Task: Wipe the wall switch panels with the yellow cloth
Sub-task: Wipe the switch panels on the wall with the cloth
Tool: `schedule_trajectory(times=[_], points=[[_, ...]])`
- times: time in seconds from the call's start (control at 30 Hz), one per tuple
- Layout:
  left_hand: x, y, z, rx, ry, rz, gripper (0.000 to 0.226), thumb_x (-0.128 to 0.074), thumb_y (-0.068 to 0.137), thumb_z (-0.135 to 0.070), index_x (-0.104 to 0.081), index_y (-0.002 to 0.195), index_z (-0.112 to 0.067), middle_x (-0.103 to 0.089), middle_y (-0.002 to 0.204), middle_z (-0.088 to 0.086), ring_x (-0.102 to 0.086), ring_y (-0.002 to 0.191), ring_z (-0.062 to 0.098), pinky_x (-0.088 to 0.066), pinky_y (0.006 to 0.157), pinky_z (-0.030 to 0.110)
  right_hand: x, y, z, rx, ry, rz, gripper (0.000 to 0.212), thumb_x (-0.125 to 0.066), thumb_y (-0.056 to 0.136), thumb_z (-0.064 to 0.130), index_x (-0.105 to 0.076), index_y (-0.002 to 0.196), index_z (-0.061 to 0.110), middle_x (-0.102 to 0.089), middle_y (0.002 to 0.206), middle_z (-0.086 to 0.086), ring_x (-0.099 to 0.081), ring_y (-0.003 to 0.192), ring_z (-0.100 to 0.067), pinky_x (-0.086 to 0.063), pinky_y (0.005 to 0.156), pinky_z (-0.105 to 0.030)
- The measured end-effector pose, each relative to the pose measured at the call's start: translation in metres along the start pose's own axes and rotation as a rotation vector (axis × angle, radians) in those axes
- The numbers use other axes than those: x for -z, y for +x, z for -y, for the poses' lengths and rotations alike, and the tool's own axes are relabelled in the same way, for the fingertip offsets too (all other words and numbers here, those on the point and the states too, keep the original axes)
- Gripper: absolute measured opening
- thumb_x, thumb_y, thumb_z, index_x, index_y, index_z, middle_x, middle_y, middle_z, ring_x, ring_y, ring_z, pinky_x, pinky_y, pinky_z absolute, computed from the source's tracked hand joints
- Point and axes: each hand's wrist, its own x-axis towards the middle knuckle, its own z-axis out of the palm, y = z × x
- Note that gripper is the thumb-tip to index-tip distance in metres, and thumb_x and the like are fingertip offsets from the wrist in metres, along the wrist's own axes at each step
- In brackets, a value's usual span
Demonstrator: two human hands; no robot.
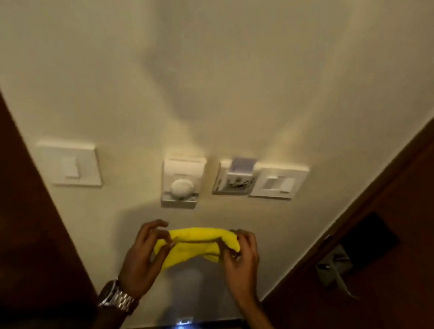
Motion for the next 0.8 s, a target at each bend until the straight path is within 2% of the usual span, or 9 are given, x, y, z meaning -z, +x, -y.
schedule_trajectory(times=[0.13, 0.2, 0.33, 0.43, 0.53, 0.6, 0.67, 0.73, 0.8], points=[[0.000, 0.065, -0.065, -0.293, 0.234, 0.036, 0.036, -0.046, 0.100, -0.028, -0.070, 0.106, -0.002, -0.062, 0.120, 0.014, -0.063, 0.107, 0.022, -0.053, 0.085, 0.028, 0.024, 0.044, 0.030, -0.055, 0.055, -0.265, 0.035, -0.078, 0.087, 0.018, -0.055, 0.113, 0.021, -0.059, 0.109, 0.002, -0.059, 0.102, -0.017, -0.051, 0.086, -0.028], [0.005, 0.088, -0.086, -0.361, 0.325, 0.017, 0.040, -0.046, 0.099, -0.029, -0.072, 0.104, 0.001, -0.065, 0.114, 0.017, -0.061, 0.103, 0.025, -0.050, 0.084, 0.031, 0.027, 0.062, 0.041, -0.098, 0.006, -0.331, 0.038, -0.081, 0.083, 0.022, -0.052, 0.108, 0.021, -0.060, 0.106, -0.002, -0.057, 0.100, -0.025, -0.047, 0.085, -0.035], [0.011, 0.113, -0.101, -0.477, 0.512, 0.002, 0.039, -0.047, 0.091, -0.027, -0.076, 0.092, 0.000, -0.071, 0.100, 0.017, -0.068, 0.086, 0.037, -0.048, 0.076, 0.034, 0.020, 0.086, 0.053, -0.074, -0.175, -0.325, 0.033, -0.083, 0.077, 0.025, -0.057, 0.097, 0.021, -0.062, 0.097, -0.001, -0.059, 0.094, -0.028, -0.039, 0.084, -0.034], [0.017, 0.125, -0.111, -0.584, 0.603, -0.031, 0.035, -0.050, 0.091, -0.028, -0.076, 0.085, -0.004, -0.071, 0.097, 0.013, -0.070, 0.081, 0.038, -0.057, 0.066, 0.036, 0.011, 0.090, 0.050, -0.043, -0.282, -0.332, 0.032, -0.085, 0.070, 0.023, -0.062, 0.093, 0.021, -0.060, 0.112, -0.004, -0.057, 0.103, -0.027, -0.045, 0.085, -0.039], [0.028, 0.151, -0.131, -0.635, 0.626, -0.149, 0.037, -0.058, 0.097, -0.039, -0.076, 0.093, -0.007, -0.070, 0.109, 0.013, -0.067, 0.096, 0.036, -0.056, 0.077, 0.041, 0.002, 0.087, 0.047, -0.042, -0.210, -0.410, 0.033, -0.087, 0.069, 0.015, -0.064, 0.092, 0.023, -0.055, 0.111, -0.002, -0.054, 0.101, -0.025, -0.047, 0.084, -0.038], [0.041, 0.186, -0.151, -0.686, 0.673, -0.299, 0.042, -0.060, 0.099, -0.040, -0.075, 0.107, -0.002, -0.069, 0.119, 0.019, -0.065, 0.111, 0.039, -0.056, 0.092, 0.046, -0.012, 0.085, 0.051, -0.048, -0.144, -0.433, 0.033, -0.082, 0.076, 0.005, -0.065, 0.099, 0.020, -0.058, 0.112, -0.004, -0.057, 0.103, -0.026, -0.053, 0.084, -0.041], [0.055, 0.233, -0.175, -0.763, 0.782, -0.441, 0.050, -0.063, 0.099, -0.039, -0.069, 0.123, 0.004, -0.064, 0.135, 0.026, -0.058, 0.128, 0.043, -0.054, 0.104, 0.053, -0.025, 0.080, 0.059, -0.088, -0.044, -0.462, 0.030, -0.076, 0.085, 0.002, -0.065, 0.109, 0.015, -0.060, 0.123, -0.010, -0.059, 0.114, -0.031, -0.056, 0.091, -0.048], [0.068, 0.278, -0.200, -0.812, 0.883, -0.548, 0.061, -0.064, 0.101, -0.043, -0.059, 0.139, 0.004, -0.051, 0.151, 0.028, -0.044, 0.143, 0.045, -0.045, 0.116, 0.060, -0.043, 0.070, 0.066, -0.135, 0.040, -0.443, 0.034, -0.070, 0.092, 0.008, -0.061, 0.125, 0.008, -0.055, 0.139, -0.016, -0.053, 0.130, -0.036, -0.052, 0.103, -0.049], [0.076, 0.310, -0.217, -0.806, 0.949, -0.622, 0.071, -0.060, 0.103, -0.051, -0.047, 0.152, -0.002, -0.040, 0.161, 0.024, -0.034, 0.151, 0.044, -0.031, 0.124, 0.060, -0.054, 0.058, 0.074, -0.149, 0.065, -0.372, 0.052, -0.056, 0.101, 0.034, -0.049, 0.140, 0.001, -0.044, 0.152, -0.020, -0.044, 0.140, -0.038, -0.044, 0.108, -0.043]])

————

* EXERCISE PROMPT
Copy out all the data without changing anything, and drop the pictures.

* TASK ANSWER
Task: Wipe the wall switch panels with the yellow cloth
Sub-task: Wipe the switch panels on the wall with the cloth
Tool: `schedule_trajectory(times=[_], points=[[_, ...]])`
- times: time in seconds from the call's start (control at 30 Hz), one per tuple
- Layout:
  left_hand: x, y, z, rx, ry, rz, gripper (0.000 to 0.226), thumb_x (-0.128 to 0.074), thumb_y (-0.068 to 0.137), thumb_z (-0.135 to 0.070), index_x (-0.104 to 0.081), index_y (-0.002 to 0.195), index_z (-0.112 to 0.067), middle_x (-0.103 to 0.089), middle_y (-0.002 to 0.204), middle_z (-0.088 to 0.086), ring_x (-0.102 to 0.086), ring_y (-0.002 to 0.191), ring_z (-0.062 to 0.098), pinky_x (-0.088 to 0.066), pinky_y (0.006 to 0.157), pinky_z (-0.030 to 0.110)
  right_hand: x, y, z, rx, ry, rz, gripper (0.000 to 0.212), thumb_x (-0.125 to 0.066), thumb_y (-0.056 to 0.136), thumb_z (-0.064 to 0.130), index_x (-0.105 to 0.076), index_y (-0.002 to 0.196), index_z (-0.061 to 0.110), middle_x (-0.102 to 0.089), middle_y (0.002 to 0.206), middle_z (-0.086 to 0.086), ring_x (-0.099 to 0.081), ring_y (-0.003 to 0.192), ring_z (-0.100 to 0.067), pinky_x (-0.086 to 0.063), pinky_y (0.005 to 0.156), pinky_z (-0.105 to 0.030)
- The measured end-effector pose, each relative to the pose measured at the call's start: translation in metres along the start pose's own axes and rotation as a rotation vector (axis × angle, radians) in those axes
- The numbers use other axes than those: x for -z, y for +x, z for -y, for the poses' lengths and rotations alike, and the tool's own axes are relabelled in the same way, for the fingertip offsets too (all other words and numbers here, those on the point and the states too, keep the original axes)
- Gripper: absolute measured opening
- thumb_x, thumb_y, thumb_z, index_x, index_y, index_z, middle_x, middle_y, middle_z, ring_x, ring_y, ring_z, pinky_x, pinky_y, pinky_z absolute, computed from the source's tracked hand joints
- Point and axes: each hand's wrist, its own x-axis towards the middle knuckle, its own z-axis out of the palm, y = z × x
- Note that gripper is the thumb-tip to index-tip distance in metres, and thumb_x and the like are fingertip offsets from the wrist in metres, along the wrist's own axes at each step
- In brackets, a value's usual span
Demonstrator: two human hands; no robot.
Motion for the next 0.8 s, a target at each bend until the straight path is within 2% of the usual span, or 9 are given, x, y, z meaning -z, +x, -y.
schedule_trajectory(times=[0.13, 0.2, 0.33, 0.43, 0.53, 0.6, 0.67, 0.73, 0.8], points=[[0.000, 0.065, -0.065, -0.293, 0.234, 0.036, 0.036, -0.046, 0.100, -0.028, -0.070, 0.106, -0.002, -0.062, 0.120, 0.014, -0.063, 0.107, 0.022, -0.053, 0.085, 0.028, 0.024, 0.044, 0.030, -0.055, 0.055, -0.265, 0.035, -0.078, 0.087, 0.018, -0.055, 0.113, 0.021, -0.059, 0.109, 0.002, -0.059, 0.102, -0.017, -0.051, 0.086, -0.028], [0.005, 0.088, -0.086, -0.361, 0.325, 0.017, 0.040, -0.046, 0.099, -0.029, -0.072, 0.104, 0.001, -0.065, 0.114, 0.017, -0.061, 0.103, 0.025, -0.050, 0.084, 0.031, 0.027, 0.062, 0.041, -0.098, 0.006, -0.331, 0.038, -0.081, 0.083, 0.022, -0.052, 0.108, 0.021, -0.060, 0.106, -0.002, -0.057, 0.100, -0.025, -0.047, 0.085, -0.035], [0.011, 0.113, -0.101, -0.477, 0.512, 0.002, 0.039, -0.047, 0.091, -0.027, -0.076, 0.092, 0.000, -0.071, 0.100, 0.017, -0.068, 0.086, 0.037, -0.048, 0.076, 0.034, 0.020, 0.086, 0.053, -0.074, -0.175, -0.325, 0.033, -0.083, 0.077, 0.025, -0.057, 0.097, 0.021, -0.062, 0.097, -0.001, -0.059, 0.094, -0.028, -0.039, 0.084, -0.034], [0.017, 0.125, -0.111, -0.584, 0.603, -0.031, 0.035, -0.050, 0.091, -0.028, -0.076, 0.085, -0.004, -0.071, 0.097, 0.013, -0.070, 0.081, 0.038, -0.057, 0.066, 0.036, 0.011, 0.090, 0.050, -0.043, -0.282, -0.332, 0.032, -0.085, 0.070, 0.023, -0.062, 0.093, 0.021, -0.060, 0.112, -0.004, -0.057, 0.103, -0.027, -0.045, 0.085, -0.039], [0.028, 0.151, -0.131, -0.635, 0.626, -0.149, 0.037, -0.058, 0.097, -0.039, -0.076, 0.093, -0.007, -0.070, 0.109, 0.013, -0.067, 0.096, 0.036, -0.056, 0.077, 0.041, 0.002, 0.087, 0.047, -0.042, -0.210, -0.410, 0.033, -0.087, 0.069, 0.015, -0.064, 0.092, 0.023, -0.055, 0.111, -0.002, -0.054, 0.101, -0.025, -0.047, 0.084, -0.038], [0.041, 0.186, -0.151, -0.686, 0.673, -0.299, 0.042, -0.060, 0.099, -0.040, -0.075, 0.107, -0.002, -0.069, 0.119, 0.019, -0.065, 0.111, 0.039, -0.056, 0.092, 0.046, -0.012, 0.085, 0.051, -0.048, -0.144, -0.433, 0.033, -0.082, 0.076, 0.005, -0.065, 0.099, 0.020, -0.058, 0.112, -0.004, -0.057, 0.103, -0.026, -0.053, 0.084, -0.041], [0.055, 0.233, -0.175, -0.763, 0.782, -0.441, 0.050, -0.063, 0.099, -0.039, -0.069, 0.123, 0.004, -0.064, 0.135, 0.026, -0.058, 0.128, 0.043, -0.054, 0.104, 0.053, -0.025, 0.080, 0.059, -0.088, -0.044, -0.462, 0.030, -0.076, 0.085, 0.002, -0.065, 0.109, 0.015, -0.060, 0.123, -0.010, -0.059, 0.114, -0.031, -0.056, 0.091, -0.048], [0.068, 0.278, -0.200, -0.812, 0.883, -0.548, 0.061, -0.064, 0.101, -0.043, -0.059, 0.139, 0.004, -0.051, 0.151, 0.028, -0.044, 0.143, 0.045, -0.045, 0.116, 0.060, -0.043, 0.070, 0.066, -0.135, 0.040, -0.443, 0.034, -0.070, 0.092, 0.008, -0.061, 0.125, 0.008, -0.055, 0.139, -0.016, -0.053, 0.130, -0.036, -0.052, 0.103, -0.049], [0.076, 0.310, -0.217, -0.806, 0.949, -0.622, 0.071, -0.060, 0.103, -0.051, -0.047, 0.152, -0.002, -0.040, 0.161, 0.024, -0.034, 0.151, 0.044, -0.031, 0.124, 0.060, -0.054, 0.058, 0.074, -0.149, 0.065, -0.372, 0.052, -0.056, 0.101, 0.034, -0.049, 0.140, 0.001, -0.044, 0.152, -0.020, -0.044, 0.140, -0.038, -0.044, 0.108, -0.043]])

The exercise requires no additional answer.